Still, I wonder what the overhead of Java is adding in this case. Even minor things like integer decoding can be done very fast with SIMD... but such approaches don't seem amenable to Java. I see that Elasticsearch exposes quite a bit of GC metrics, which must be a problem at times. And one of the Lucene devs wrote a post on how he replaced some parts with C++ and saw massive gains (but with a disclaimer that this was in no way indicative that Java wasn't fast).
I've considered trying to implement something like Lucene in, say, Rust, but then I see just how utterly massive Lucene is. Just the fuzzy search part alone required implementing code to generate code from a Russian PhD thesis they didn't fully understand. So, no matter how many cycles the JVM is needlessly burning, Lucene just seems to advanced to write it without the overhead. (And maybe my intuition is just wrong and the overhead is only a few percent.)
GC is a big problem when you don't know the expected query distribution which is the case for Elasticsearch's analytics. There is a lot more to a search engine than packing, decoding and merging posting lists. I've never seen anything that compares with Lucene text analysis and scoring API supports.
First, the paper really doesn't seem so difficult. Second, they don't even think about reaching out to the author/s?
I suppose I shouldn't talk until I've tried their task. But I've implemented a lot of algorithms from papers, and their story had me shaking my head.
I'm really not experienced reading papers and this was the only one I ever tried, so I cannot compare it to others. It certainly was quite hard to follow for me and took some month of nightly dabbling before I reached the point above.
Lucene & Hadoop meant a big push for the Java eco-system, it's like a lock-in.
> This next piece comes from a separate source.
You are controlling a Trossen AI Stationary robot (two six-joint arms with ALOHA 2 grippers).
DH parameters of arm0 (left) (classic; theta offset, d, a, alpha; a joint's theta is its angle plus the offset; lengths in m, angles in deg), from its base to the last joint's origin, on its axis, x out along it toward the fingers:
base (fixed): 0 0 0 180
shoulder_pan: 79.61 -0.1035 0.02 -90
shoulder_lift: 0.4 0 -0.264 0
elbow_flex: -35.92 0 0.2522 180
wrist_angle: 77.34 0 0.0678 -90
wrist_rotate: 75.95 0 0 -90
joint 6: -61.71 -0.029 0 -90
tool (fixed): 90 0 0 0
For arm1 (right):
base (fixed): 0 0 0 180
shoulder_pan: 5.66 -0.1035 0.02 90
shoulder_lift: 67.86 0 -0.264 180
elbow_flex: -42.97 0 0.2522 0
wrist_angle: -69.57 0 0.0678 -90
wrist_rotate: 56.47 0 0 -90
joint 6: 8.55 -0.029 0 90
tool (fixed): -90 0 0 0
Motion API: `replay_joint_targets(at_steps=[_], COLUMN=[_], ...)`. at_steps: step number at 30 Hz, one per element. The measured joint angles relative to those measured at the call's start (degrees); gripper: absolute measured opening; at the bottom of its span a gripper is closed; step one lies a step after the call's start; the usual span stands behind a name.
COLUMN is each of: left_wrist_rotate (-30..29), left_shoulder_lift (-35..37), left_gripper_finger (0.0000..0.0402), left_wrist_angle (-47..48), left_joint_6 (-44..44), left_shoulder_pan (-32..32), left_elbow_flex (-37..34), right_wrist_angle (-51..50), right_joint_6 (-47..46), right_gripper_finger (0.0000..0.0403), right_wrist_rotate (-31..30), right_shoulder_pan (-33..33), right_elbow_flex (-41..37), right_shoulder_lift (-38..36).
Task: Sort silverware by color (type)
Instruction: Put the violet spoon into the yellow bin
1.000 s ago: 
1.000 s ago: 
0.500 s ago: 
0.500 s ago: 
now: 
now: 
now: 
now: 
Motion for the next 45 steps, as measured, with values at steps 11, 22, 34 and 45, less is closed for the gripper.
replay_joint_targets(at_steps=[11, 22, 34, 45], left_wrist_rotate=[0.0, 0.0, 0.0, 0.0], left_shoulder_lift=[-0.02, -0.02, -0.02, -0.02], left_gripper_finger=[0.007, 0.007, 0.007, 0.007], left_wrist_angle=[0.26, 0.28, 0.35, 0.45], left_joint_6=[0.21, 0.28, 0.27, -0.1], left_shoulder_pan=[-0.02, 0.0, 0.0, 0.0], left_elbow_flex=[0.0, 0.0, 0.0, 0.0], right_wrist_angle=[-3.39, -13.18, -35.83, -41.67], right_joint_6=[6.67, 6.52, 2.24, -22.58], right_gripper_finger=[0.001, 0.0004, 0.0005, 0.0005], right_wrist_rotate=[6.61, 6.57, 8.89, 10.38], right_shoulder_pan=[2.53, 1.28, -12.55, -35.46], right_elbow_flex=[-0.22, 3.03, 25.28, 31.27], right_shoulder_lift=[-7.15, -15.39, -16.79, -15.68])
Native C++ libraries and other free text search implementations have a smaller community and are usually less known. With Go, C++11 and Rust the future looks bright but it will take some time to catch up.
One of my colleagues, Marty Schoch, has been working on a full text search engine in golang, called bleve 
I have. The problem is picking one that is mature enough and will be supported for years as you can expect ElasticSearch to be, which is what I meant by "an alternative".
I agree with you about the future looking bright but I meant something you could use right now.
One could also use a service oriented architecture and use e.g. ElasticSearch Rest API or C++ based Sphinx Search, both need litttle configuration and no custom code.
Lucene in Action 1st and 2nd edition are great books, I have them both. The first edition was like the missing manual and it covers the API of the Lucene 1.4 with its rather rough API objects. Lucene 2.x+ API improved a lot.
If you've never used ElasticSearch, I should note that that's one of ES's many strengths -- it takes advantage of Lucene and makes deployments on commodity hardware work really well. An ES cluster on five small EC2 instances can handle a tremendous workload.
There is one thing about ES/Lucene that bugs me though... in the 3+ years I've been running it in production, I still haven't been able to solve the "every once in a while java utilizes 100% CPU until you restart the service" issue. I suspect it has to do with Lucene's index merge operation, but no amount of tinkering has solved the problem.
AFAIK you can also use the Linux 'perf trace' command on a Java process, but probably there is some more setup involved.